▶ **PROBLEM TO SOLVE**
When a line below contains the string "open", show that line.

▶ **THE DATA**
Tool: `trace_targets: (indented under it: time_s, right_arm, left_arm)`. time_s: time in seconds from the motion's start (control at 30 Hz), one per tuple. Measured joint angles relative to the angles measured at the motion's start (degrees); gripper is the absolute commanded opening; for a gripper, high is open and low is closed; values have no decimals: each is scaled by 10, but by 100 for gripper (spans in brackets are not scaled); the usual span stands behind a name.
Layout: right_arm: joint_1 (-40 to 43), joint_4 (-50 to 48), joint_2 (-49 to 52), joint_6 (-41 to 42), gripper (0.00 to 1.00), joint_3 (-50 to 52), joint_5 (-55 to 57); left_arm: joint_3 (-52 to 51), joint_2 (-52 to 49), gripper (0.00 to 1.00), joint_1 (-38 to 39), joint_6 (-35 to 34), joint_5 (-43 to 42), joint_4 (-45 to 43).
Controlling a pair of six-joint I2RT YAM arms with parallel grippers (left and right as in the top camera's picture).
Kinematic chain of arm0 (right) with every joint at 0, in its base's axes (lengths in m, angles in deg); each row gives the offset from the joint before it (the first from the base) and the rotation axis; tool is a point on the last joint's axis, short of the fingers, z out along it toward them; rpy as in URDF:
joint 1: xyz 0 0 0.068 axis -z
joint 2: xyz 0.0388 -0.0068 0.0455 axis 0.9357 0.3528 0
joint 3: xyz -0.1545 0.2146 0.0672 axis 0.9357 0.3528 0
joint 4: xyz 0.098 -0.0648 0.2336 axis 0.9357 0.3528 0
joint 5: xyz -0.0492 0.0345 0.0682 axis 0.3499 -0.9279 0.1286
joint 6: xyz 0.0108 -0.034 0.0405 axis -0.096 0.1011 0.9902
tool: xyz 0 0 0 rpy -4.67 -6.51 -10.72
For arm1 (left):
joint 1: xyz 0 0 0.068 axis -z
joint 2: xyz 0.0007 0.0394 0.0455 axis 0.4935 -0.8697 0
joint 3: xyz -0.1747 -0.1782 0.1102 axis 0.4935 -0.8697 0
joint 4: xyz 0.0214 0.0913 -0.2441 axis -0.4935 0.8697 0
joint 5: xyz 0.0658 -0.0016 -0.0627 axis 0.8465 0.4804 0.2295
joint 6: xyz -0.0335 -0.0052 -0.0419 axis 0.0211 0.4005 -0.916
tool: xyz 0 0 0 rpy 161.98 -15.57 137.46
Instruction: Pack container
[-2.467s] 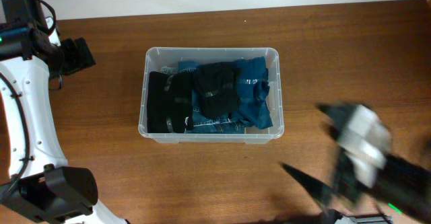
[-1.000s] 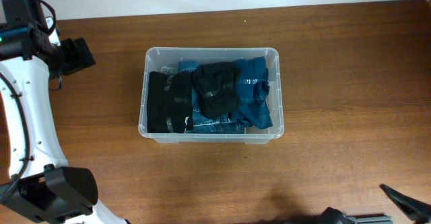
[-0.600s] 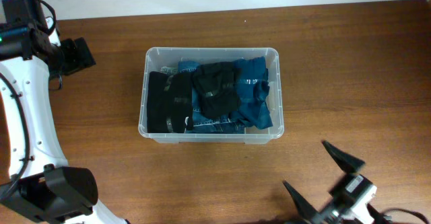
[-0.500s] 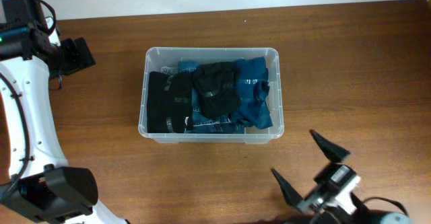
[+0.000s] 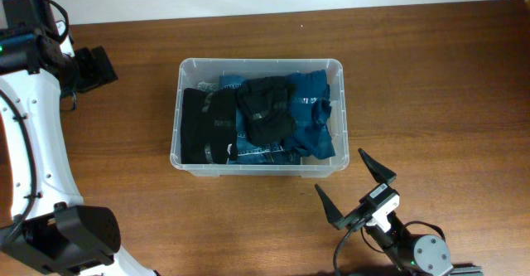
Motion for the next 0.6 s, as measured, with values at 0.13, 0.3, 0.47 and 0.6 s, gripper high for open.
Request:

▶ **ANSWER BOX**
Tool: `trace_targets: (indented under it: time_s, right_arm, left_arm)`. time_s: time in seconds from the motion's start (control at 30 Hz), one per tuple. Measured joint angles relative to the angles measured at the motion's start (degrees); gripper is the absolute commanded opening; for a gripper, high is open and low is closed; values have no decimals: each is scaled by 10, but by 100 for gripper (spans in brackets are not scaled); the usual span stands behind a name.
Motion for the next 0.6 s, as measured, with values at 0.13, 0.3, 0.47 and 0.6 s, gripper high for open.

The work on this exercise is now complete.